Suspend to temporarily stop Flux from reconciling (useful for debugging):

# Suspend a Kustomization
flux suspend ks infrastructure-controllers

# Suspend a HelmRelease
flux suspend hr cert-manager -n cert-manager

# Resume
flux resume ks infrastructure-controllers
flux resume hr cert-manager -n cert-manager

View Logs

# All Flux controller logs
flux logs --all-namespaces --tail=50

# Specific HelmRelease logs
flux logs --kind=HelmRelease --name=cert-manager -n cert-manager

# Specific pod logs
kubectl logs -n cert-manager deployment/cert-manager --tail=50
kubectl logs -n monitoring deployment/kube-prometheus-stack-grafana --tail=50

Restart the Cluster

# Stop (preserves state)
minikube stop

# Start again
minikube start

# Flux will automatically reconcile on startup
flux get ks -A --watch

Full Reset

# Delete everything — cluster, certs, all local state
minikube delete

# Start fresh (see Bootstrap guide)
minikube start --driver=docker --network-plugin=cni --addons=metrics-server
cilium install && cilium status --wait
flux bootstrap github ...

After minikube delete: restore sops-gpg

The sops-gpg secret is deleted with the cluster.
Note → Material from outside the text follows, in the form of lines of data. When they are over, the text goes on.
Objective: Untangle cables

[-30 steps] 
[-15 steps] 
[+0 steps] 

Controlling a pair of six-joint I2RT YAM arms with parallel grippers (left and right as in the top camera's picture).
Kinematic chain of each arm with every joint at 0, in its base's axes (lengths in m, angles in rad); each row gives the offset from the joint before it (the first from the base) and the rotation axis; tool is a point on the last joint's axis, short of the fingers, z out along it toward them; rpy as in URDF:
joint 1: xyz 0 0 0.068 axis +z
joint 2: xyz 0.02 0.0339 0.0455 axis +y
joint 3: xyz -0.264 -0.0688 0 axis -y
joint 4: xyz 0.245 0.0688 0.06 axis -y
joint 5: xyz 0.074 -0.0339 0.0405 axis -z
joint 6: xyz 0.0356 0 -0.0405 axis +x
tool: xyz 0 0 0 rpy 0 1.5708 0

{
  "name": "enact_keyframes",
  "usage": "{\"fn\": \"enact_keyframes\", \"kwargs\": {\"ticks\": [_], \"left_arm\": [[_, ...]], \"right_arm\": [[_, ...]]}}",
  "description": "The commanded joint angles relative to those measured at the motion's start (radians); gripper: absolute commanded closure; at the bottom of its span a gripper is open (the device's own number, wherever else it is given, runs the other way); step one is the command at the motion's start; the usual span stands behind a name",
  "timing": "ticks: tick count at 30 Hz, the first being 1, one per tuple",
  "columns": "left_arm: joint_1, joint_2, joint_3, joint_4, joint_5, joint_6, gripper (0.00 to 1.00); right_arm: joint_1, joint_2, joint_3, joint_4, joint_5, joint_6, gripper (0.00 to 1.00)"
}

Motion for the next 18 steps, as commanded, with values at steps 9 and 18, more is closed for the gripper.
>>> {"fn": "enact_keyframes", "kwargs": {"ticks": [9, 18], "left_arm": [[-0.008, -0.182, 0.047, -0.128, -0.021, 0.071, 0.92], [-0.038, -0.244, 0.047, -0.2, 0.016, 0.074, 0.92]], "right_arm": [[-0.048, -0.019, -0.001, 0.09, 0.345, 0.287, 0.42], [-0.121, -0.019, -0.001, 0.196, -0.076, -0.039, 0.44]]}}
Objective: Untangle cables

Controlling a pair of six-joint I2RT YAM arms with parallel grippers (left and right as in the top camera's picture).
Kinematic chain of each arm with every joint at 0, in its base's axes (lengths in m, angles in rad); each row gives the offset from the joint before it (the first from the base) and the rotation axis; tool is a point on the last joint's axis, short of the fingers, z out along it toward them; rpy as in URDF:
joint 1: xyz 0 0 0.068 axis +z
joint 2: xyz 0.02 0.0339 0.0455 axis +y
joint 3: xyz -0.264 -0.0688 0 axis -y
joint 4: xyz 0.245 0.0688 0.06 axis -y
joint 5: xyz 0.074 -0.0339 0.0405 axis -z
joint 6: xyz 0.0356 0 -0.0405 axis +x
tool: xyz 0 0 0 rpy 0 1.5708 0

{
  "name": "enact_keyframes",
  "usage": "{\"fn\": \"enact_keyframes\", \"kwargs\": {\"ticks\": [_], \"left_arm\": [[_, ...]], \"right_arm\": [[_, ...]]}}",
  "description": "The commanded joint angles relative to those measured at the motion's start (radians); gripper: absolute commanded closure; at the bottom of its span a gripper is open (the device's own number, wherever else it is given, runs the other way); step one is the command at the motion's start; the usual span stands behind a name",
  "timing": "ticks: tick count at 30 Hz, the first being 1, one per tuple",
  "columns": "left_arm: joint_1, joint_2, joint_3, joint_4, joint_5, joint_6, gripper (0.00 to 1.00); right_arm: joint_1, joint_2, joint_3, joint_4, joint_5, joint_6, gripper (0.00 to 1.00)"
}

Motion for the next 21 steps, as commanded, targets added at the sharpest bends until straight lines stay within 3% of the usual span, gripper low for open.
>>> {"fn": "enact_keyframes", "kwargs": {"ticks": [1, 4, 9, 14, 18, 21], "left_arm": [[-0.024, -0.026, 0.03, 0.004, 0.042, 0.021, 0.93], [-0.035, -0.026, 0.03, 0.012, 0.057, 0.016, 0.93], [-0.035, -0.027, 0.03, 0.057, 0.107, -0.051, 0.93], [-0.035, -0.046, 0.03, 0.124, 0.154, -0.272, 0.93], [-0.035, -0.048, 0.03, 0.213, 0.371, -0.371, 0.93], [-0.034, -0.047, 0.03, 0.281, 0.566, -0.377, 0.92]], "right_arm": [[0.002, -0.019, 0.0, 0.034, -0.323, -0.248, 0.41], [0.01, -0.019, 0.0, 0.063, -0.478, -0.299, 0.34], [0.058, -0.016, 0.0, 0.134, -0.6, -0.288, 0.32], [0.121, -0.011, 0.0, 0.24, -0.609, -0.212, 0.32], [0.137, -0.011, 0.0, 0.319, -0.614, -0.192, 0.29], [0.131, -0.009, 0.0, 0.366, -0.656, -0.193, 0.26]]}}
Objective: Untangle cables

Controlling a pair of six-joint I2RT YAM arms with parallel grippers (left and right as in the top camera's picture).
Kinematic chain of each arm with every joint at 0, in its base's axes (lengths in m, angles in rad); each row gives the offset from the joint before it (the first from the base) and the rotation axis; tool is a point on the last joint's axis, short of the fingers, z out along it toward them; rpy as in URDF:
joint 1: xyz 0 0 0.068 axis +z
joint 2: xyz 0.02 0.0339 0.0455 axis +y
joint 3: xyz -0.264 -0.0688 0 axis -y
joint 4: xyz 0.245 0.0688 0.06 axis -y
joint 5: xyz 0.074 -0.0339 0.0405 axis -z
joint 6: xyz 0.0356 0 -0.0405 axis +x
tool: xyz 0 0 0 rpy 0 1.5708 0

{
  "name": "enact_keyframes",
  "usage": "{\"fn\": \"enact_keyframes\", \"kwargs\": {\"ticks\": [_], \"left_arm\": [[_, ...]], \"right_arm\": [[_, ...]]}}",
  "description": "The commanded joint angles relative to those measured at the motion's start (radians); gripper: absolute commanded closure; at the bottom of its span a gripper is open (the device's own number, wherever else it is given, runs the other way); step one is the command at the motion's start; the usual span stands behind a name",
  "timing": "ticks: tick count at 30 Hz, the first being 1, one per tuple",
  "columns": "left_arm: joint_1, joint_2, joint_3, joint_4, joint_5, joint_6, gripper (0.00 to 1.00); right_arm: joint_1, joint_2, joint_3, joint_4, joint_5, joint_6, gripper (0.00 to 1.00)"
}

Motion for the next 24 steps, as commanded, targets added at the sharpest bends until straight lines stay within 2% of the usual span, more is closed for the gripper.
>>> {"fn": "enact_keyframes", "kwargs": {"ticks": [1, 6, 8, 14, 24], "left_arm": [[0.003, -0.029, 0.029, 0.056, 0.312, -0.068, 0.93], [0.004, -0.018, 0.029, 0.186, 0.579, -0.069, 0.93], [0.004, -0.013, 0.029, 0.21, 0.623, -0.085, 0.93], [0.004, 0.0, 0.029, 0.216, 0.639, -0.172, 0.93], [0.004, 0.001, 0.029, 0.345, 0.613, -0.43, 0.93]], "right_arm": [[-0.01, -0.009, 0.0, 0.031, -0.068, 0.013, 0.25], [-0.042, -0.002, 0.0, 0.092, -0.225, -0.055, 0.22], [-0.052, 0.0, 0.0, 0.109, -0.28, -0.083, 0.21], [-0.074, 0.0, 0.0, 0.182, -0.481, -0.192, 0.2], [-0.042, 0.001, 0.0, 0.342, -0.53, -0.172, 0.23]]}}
Restore it before Flux reconciles:

gpg --export-secret-keys --armor CF7169E94481219626AF34290D18AE7E58FB2D45 | \
  kubectl create secret generic sops-gpg -n flux-system --from-file=sops.asc=/dev/stdin

minikube tunnel

The tunnel must be running for ingress to work on macOS. Run in a dedicated terminal:

sudo minikube tunnel

If services become unreachable, check if the tunnel is still running:

ps aux | grep "minikube tunnel"

# Verify external IP is 127.0.0.1
kubectl get svc ingress-nginx-controller -n ingress-nginx

Secrets Management (SOPS)

# Edit an existing secret (decrypts → opens $EDITOR → re-encrypts on save)
sops identity/keycloak-secret.sops.yaml
sops identity/realm-config.sops.yaml
sops observability/grafana-admin-secret.sops.yaml
sops observability/grafana-oidc-secret.sops.yaml

# Verify a file decrypts correctly
sops --decrypt identity/keycloak-secret.sops.yaml

# After editing, commit and push — Flux auto-applies within 1h
git add <file> && git commit -m "chore: rotate secret" && git push

# Force immediate apply
flux reconcile kustomization identity --with-source
flux reconcile kustomization observability --with-source

Full guide: docs/identity/sops-secrets.md

Keycloak Operations

# View logs
kubectl logs -n identity deployment/keycloak --tail=50 -f

# Restart (reimports realm from realm-config.sops.yaml)
kubectl rollout restart deployment/keycloak -n identity
kubectl rollout status deployment/keycloak -n identity

# Check admin console is reachable (TLS — use -k if CA not trusted locally)
curl -sk -o /dev/null -w "%{http_code}" https://keycloak.local/realms/master
# Expected: 200

# Check in-cluster DNS works (used by Grafana for token exchange)
kubectl exec -n monitoring deploy/kube-prometheus-stack-grafana -c grafana -- \
  curl -s -o /dev/null -w "%{http_code}" \
  http://keycloak.identity.svc.cluster.local/realms/homekube/.well-known/openid-configuration
# Expected: 200

To update realm config (add clients, users, roles): 1. sops identity/realm-config.sops.yaml — edit the JSON 2. Commit and push 3. kubectl rollout restart deployment/keycloak -n identity

Cilium Operations

# Check health
cilium status

# Open Hubble flow UI
cilium hubble ui

# Run connectivity tests
cilium connectivity test

# Upgrade Cilium
cilium upgrade

Pre-commit Hooks

Hooks are installed once per local clone and run automatically on every commit.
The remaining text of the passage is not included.